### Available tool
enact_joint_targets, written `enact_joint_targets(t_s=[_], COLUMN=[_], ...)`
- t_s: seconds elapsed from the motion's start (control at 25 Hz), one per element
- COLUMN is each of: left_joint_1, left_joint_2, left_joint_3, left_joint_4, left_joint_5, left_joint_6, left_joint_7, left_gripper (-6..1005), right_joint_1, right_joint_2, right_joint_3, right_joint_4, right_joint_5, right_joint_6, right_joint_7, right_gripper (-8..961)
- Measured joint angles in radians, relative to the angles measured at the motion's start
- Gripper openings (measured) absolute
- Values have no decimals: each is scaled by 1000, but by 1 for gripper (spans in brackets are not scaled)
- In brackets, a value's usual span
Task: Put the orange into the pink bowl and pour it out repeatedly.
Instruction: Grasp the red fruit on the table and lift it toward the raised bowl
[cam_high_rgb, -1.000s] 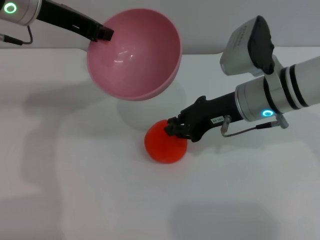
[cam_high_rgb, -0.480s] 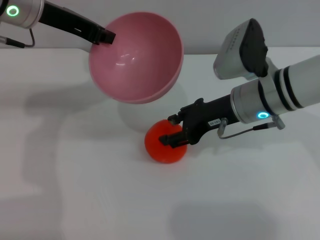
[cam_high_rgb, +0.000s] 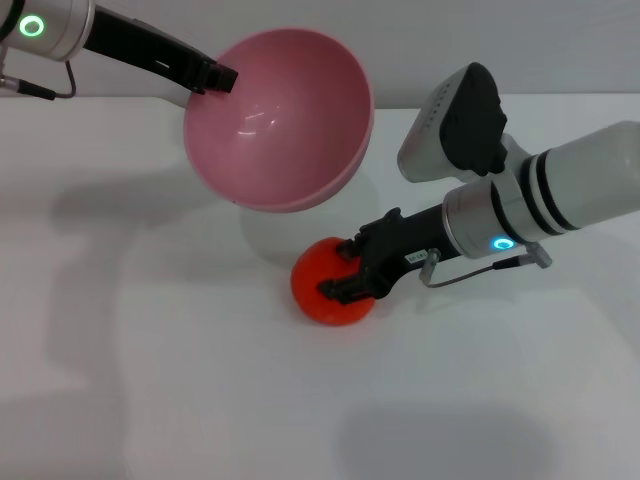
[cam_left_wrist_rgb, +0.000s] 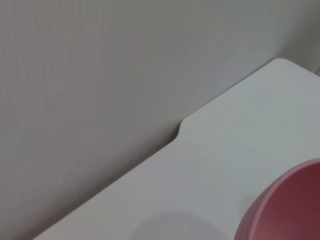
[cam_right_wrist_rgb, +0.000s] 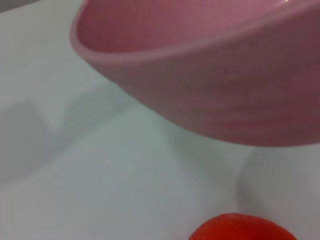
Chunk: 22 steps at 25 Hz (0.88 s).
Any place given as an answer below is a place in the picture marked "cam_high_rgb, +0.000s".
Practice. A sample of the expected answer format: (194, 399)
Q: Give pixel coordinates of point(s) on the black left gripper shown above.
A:
(140, 47)

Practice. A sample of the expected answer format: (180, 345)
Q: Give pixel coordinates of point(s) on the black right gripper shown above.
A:
(395, 245)

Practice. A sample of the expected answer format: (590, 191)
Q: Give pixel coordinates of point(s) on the orange toy fruit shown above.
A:
(320, 265)

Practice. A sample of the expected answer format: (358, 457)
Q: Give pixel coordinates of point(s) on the pink plastic bowl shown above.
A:
(290, 125)

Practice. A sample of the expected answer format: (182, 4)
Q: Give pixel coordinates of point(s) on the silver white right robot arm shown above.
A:
(575, 175)

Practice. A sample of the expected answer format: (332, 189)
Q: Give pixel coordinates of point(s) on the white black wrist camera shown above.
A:
(450, 125)
§ §
- [About this exercise] Only the lines from the beginning of the material to the line containing "- t_s: seconds" should be echoed, verbatim and in full.

- [Finished exercise]
### Available tool
enact_joint_targets, written `enact_joint_targets(t_s=[_], COLUMN=[_], ...)`
- t_s: seconds elapsed from the motion's start (control at 25 Hz), one per element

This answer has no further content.